La salarié a droit à un préavis qui est soit :

 

  le préavis prévu par la loi en cas de licenciement

 

  le préavis conventionnel ou contractuel de mise à la retraite (et non de licenciement) s’il est plus favorable au salarié, c’est-à-dire plus long.

 

Sanction de la mise à la retraite irrégulière

 

En cas de non-respect des conditions de fond et de forme exigées, la mise à la retraite est requalifiée traditionnellement en licenciement sans cause réelle et sérieuse (absence de motifs de licenciement).

 

Une étape supplémentaire est en passe d’être franchie puisque pour la première fois, une Cour d’appel vient de décider que la mise à la retraite d’un salarié avant que ce dernier n’ait atteint l’âge requis par la convention collective ne constitue pas un licenciement sans cause réelle et sérieuse mais un licenciement nul car fondé sur l’âge, motif discriminatoire (article L122-45 C.trav).
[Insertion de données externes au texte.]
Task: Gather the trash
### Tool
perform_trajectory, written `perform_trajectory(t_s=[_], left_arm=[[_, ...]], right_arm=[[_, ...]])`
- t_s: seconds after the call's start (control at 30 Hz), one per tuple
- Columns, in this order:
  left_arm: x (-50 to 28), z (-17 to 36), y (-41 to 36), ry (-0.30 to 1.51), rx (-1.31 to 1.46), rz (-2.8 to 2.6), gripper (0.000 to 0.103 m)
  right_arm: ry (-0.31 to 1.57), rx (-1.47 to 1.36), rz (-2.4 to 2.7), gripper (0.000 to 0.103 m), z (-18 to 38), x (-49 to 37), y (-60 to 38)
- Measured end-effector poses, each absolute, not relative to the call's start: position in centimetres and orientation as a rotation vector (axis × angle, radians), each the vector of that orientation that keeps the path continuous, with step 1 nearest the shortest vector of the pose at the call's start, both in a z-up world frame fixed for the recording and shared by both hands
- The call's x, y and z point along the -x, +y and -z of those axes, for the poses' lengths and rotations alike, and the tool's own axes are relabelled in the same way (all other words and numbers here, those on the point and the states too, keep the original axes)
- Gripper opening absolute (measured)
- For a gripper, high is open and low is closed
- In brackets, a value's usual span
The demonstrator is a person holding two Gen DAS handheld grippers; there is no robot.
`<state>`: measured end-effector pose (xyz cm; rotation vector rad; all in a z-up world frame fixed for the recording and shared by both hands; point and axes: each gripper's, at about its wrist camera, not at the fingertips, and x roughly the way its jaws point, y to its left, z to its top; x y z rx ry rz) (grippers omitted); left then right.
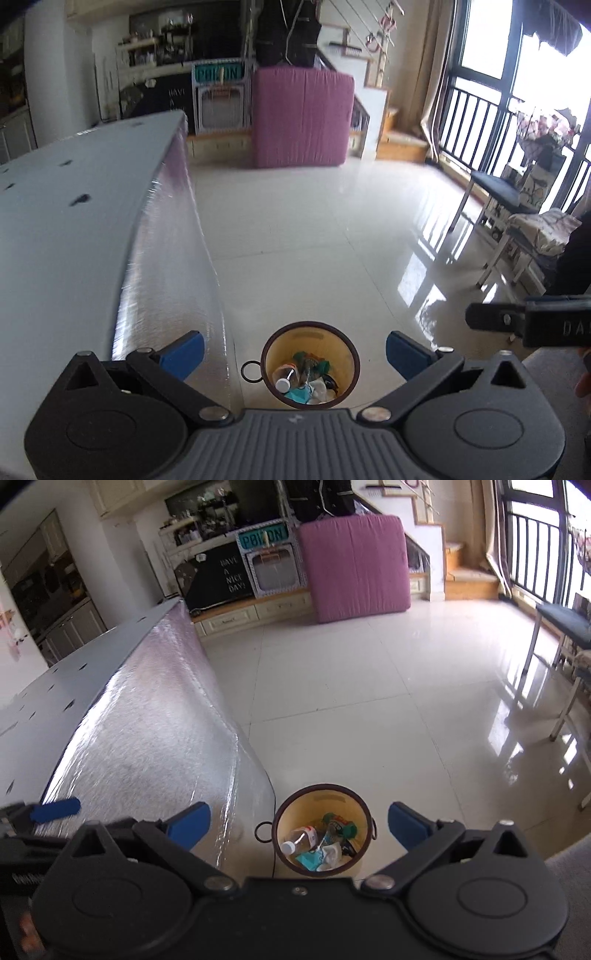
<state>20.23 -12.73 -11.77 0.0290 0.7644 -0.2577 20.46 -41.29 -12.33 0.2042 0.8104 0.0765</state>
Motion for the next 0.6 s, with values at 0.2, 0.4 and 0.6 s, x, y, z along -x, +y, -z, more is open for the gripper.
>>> perform_trajectory(t_s=[0.2, 0.4, 0.6], left_arm=[[-16.0, 11.4, -10.5, 0.709, -0.013, 0.235, 0.103], [-12.7, 12.4, -8.1, 0.694, -0.017, 0.238, 0.103], [-11.3, 12.6, -6.1, 0.708, 0.068, 0.195, 0.103]], right_arm=[[0.779, -0.175, -0.065, 0.103, 11.6, -15.7, -39.9], [0.740, -0.163, -0.051, 0.103, 11.0, -11.9, -38.9], [0.733, -0.099, -0.039, 0.103, 11.8, -9.5, -37.5]])
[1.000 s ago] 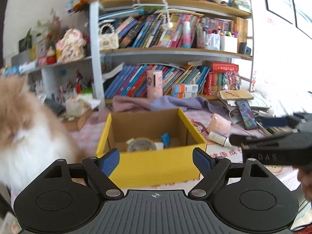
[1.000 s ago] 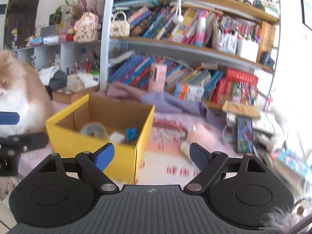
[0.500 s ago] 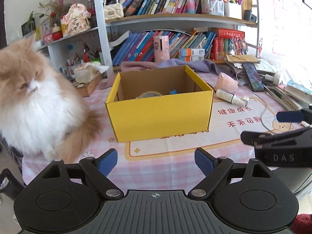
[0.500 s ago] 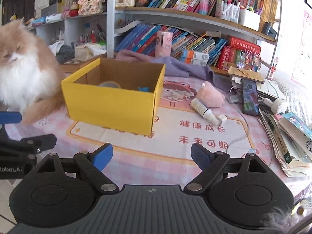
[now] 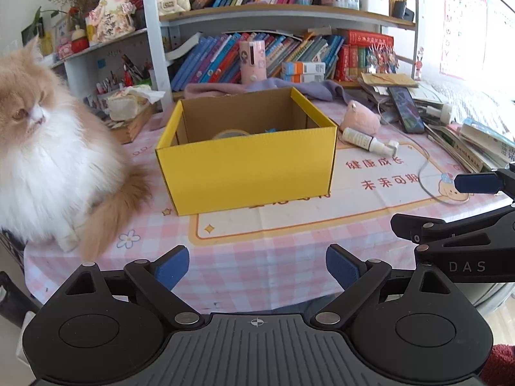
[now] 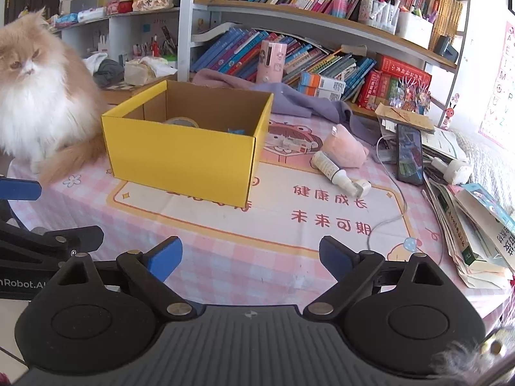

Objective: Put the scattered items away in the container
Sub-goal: 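Withdraw both tools from the box back toward the table, then move both tools toward the spray bottle and white plug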

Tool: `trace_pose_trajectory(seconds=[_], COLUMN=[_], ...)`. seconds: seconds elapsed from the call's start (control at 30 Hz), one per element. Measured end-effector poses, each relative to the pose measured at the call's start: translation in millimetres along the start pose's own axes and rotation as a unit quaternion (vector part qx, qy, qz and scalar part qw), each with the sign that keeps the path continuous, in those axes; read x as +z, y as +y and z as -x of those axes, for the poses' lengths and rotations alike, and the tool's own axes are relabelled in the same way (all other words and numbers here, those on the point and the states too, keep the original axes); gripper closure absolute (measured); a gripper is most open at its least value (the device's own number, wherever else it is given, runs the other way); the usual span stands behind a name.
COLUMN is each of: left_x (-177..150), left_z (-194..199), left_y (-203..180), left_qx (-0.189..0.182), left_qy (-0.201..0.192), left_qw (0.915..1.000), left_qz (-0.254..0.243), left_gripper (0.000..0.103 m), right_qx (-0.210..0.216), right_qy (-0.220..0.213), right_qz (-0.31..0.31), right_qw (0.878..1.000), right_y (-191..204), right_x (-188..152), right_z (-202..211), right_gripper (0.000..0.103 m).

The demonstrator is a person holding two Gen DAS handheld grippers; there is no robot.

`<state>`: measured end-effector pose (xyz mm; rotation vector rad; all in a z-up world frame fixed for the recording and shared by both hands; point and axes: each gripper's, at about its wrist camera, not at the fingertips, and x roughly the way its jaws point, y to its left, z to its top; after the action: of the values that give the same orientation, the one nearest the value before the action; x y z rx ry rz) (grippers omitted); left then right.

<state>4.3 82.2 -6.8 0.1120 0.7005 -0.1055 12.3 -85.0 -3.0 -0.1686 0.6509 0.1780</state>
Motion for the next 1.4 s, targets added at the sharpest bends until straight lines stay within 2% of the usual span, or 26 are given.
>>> trace_pose_trajectory(seconds=[0.57,1.0,1.2,1.27,1.4], left_x=[10.8,28.3,37.4,41.4,50.7], left_z=[-20.0,-44.3,-52.0,-55.4,-64.7], left_y=[-29.8,-87.6,-111.9,-117.5,-127.2], left_qx=[-0.025,-0.084,-0.11,-0.116,-0.122], left_qy=[0.019,0.022,0.01,0.004,-0.004], left_qw=[0.9993,0.9934,0.988,0.9869,0.9859], left_qz=[-0.019,-0.075,-0.108,-0.112,-0.114], left_gripper=[0.008,0.008,0.009,0.009,0.009], right_qx=[-0.016,-0.063,-0.073,-0.07,-0.065], right_qy=[0.017,0.029,0.027,0.026,0.027], right_qz=[-0.02,-0.068,-0.081,-0.078,-0.071], right_qw=[1.0,0.995,0.994,0.994,0.995], right_y=[-33.2,-91.3,-115.7,-120.5,-132.1], right_x=[-4.5,-17.8,-13.5,-10.6,-4.0], right_z=[-12.3,-14.2,-23.8,-28.6,-40.4], right_gripper=[0.01,0.01,0.014,0.019,0.02])
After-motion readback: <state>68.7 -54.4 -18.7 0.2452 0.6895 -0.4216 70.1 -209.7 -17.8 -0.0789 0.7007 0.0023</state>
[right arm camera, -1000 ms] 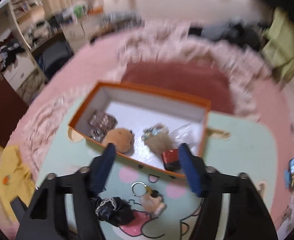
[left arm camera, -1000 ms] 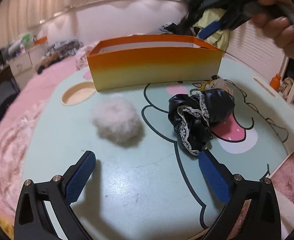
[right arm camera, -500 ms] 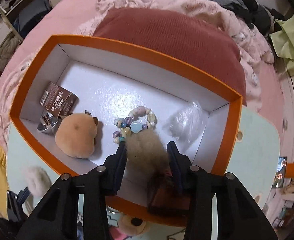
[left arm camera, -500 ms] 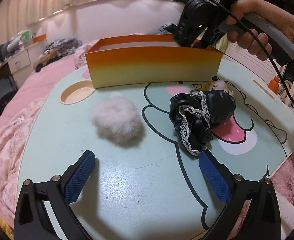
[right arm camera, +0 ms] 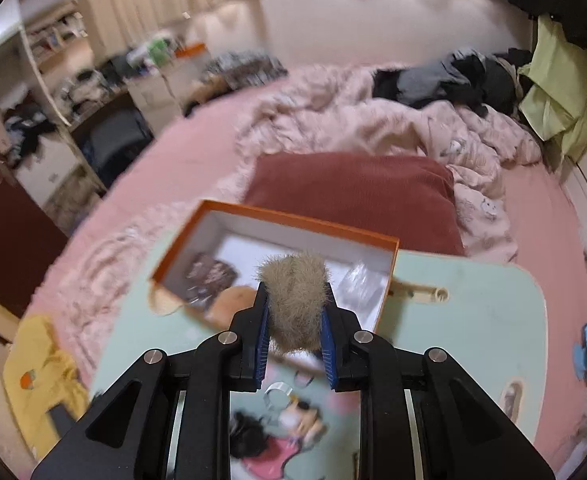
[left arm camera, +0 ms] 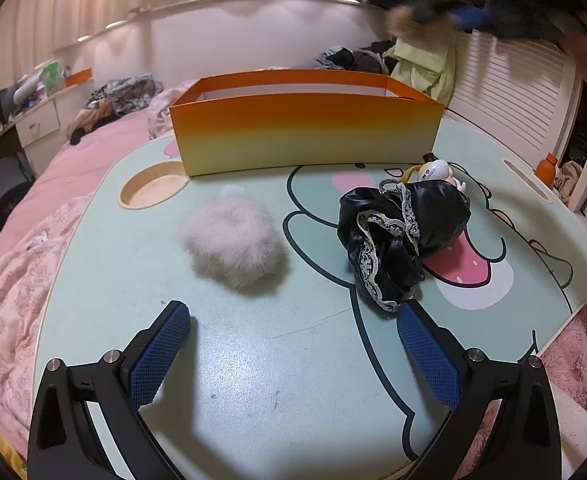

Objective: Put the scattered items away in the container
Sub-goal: 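Place the brown pompom beside the black cloth, open the right gripper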

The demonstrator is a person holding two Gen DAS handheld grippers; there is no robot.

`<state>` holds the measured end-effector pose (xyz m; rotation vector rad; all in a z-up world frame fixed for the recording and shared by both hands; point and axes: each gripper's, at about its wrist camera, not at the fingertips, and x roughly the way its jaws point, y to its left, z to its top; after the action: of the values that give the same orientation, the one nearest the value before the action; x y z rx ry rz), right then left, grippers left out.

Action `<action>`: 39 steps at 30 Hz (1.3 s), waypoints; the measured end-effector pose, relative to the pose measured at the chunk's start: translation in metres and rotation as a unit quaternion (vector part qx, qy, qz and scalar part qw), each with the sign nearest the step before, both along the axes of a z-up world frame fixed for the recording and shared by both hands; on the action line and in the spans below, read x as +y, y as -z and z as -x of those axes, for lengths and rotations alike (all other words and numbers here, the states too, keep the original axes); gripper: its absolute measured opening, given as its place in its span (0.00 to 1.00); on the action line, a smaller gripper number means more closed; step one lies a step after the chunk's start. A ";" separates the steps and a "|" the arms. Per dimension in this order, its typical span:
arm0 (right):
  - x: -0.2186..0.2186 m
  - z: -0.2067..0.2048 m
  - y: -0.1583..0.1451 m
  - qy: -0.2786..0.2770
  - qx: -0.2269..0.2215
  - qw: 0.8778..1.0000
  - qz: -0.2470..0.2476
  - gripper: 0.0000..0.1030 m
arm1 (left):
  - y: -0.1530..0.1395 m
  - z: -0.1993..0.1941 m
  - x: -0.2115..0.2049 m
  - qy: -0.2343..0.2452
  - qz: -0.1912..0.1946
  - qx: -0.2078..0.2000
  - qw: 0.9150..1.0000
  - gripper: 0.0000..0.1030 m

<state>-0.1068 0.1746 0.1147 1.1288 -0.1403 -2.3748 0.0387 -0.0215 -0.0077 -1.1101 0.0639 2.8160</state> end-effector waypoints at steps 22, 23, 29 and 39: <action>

Le salarié est donc en droit d’obtenir sa réintégration dans l’entreprise (CA Paris 27 janvier 2004, RJS 6/04, n°686).

 

L’employeur peut également être condamné à verser des dommages et intérêts en réparation du préjudice si le salarié établit un abus de droit de l’employeur : tel peut être le cas si celui-ci procède à une mise à la retraite juridiquement justifiée mais dans des conditions abusives (par exemple injurieuses ou vexatoires).

 

Indemnités du salarié mis à la retraite

 

Le salarié doit percevoir une indemnité qui ne peut être inférieure au montant le plus favorable des deux indemnités suivantes :

 

  l’indemnité légale de licenciement (tel qu’elle résulte des articles L122-9 et R122-2)

 

  une indemnité conventionnelle de mise à la retraite

 

Remarques

 

  Une « mise à la retraite » prononcée à l’occasion d’un licenciement économique doit être assimilée à un licenciement tout au moins en ce qui concerne le versement de l’indemnité conventionnelle de licenciement, ce qui permet d’attribuer au salarié concerné des indemnités plus intéressantes que l’indemnité de mise à la retraite prévue par la loi (Soc 18 avril 2000, Bull Civ, V, n°412, RJS 6/00, n°652).

 

  Les salariés qui deviennent inaptes à leur emploi à la suite d’un accident de travail ou bien d’une maladie professionnelle ont droit, lorsqu’ils sont mis à la retraite après l’avis d’inaptitude délivré par le médecin du travail, à l’indemnité spéciale de licenciement prévue par l’article 122-32-6 du code du travail (Soc 29 janvier 2002, Dr. Soc. 2002, 465).